Numb

Two or three nights ago, I had a dream of a man being electrocuted in the bath. The thing that stood out for me most in the dream was the ending. The man had died and yet was also still alive but couldn’t feel anything and was numb to anyone’s touch, feeling or sensation. I hadn’t looked in depth at it but I knew it to mean that I am numb to certain things, that the feeling part of me has died, although still there in essence. Today, I really saw the truth of that.

Tom texted me asking me to come straight round, I knew something was wrong but felt calm. When I arrived, the front door was open which made me think maybe something was wrong with him, so I went in to find him in the garden. I knew then it was the rabbits. I went through to find one rabbit laid out on the grass, dead. The other rabbit was nowhere to be seen and Tom was frantically searching for him. We looked high and low to no avail. We had to come to the conclusion that something, a fox or a cat, had got in during the night, killed and taken him, and the other one had died of shock. He had some fur missing and a small amount of dried blood on him but nothing else. A few times I went over to the rabbit and stroked him, turned him over to have a look at him and almost will him back to life but the oddest thing is that I felt nothing. Not one thing. No sadness, no shock, just nothing. I felt totally numb, but also completely rational and in control.

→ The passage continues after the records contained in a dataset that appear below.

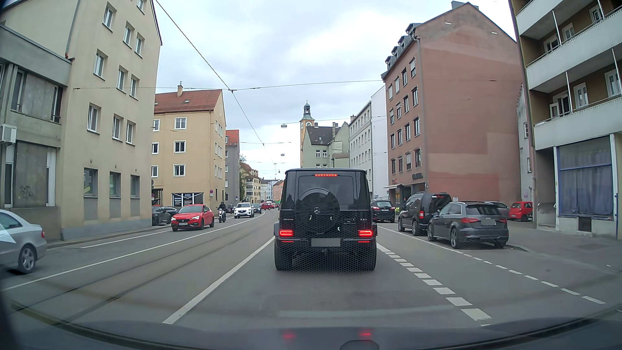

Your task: Follow the waypoints while adhering to traffic rules and regulations

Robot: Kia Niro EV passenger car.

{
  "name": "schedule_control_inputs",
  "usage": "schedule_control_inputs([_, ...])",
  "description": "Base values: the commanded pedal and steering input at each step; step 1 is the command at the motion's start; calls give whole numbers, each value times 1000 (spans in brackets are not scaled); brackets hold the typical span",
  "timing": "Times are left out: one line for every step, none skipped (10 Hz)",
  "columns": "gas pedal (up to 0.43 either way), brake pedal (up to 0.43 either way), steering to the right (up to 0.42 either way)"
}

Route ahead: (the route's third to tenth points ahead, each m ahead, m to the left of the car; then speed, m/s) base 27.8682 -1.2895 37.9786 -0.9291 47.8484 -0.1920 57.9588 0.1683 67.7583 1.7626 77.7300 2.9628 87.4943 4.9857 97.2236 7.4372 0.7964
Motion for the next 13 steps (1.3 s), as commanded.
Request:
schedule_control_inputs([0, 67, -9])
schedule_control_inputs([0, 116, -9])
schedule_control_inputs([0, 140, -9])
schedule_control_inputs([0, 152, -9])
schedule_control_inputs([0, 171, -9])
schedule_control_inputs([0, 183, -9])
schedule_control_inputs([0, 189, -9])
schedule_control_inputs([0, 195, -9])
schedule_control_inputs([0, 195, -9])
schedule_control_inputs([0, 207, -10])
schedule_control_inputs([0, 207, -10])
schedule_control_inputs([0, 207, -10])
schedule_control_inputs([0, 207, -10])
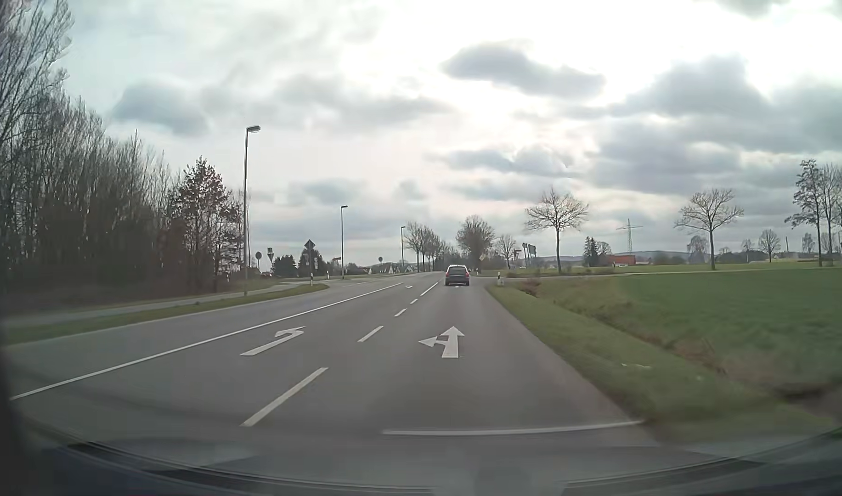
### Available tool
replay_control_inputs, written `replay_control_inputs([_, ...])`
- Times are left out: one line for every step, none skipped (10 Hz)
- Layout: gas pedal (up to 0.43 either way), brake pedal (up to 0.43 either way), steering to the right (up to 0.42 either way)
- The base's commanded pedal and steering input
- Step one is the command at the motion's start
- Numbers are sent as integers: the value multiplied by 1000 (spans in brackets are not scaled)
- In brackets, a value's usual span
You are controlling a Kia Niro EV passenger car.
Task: Follow the waypoints while adhering to traffic rules and regulations
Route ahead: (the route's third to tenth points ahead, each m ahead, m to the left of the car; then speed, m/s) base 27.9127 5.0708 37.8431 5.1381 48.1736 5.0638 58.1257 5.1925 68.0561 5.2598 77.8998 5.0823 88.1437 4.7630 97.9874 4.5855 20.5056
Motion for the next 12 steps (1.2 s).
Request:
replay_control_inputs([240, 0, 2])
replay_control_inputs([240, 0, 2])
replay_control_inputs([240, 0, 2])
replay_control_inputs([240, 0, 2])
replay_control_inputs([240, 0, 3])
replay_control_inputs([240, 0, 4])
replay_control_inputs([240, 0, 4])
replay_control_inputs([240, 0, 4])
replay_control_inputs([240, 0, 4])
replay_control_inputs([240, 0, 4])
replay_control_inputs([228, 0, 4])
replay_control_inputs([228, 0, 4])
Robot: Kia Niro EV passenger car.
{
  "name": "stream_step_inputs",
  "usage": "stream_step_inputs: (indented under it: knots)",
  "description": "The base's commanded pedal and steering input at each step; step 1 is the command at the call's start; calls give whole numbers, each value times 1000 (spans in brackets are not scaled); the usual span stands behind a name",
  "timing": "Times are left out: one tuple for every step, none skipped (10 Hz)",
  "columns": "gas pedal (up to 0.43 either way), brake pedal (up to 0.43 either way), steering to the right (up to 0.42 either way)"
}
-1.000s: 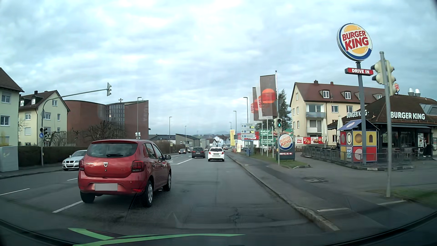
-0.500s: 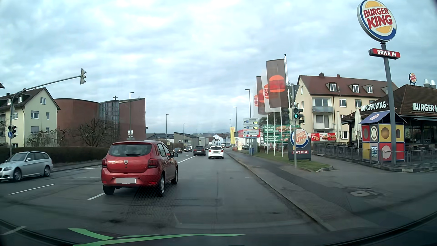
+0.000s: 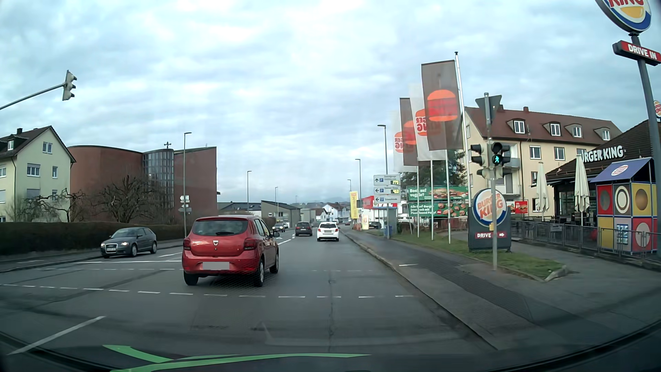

We took the rabbit to local woodland to dispose of his body, still nothing. Of course, Tom cried on and off throughout the morning. I offered him a hug, which he gladly accepted and he cried into my hair and still, I felt nothing at all. The only time I had a slight wave of emotion was watching Tom in the garden four hours later, still looking for the missing rabbit but that sadness was about Tom’s grief, not the loss of the rabbits that I used to love.

What happened? I’ve become so cold and clinical, so unfeeling. Even now, sat alone in the privacy of my bedroom when I could cry or I could feel something without fear of anything, I feel nothing. I can look at the whole thing completely objectively and without emotion but that’s just not me. I’ve always felt everything, every feeling, every emotion. I prided myself on my empathetic qualities but they seem to have left.

I know Tom will be sat at home now having another cry over the rabbits and I want to feel some of that pain too, I should be feeling it, shouldn’t I? They were my rabbits too.

How do I start feeling again? Even Tom’s arms around me while I hugged him did nothing. It was almost as if nothing was actually touching my body. I could feel that I was hugging him but I couldn’t feel that he was hugging me back and I know this isn’t just about him. Hugging the kids holds no feeling anymore either and that can’t be right. Of course, I like it but it’s just a normal everyday occurrence that doesn’t make me feel anything other than the act itself.

For years and years, I would crave hugs or physical affection and it would feel so good but now I don’t even crave it and that’s the most worrying part.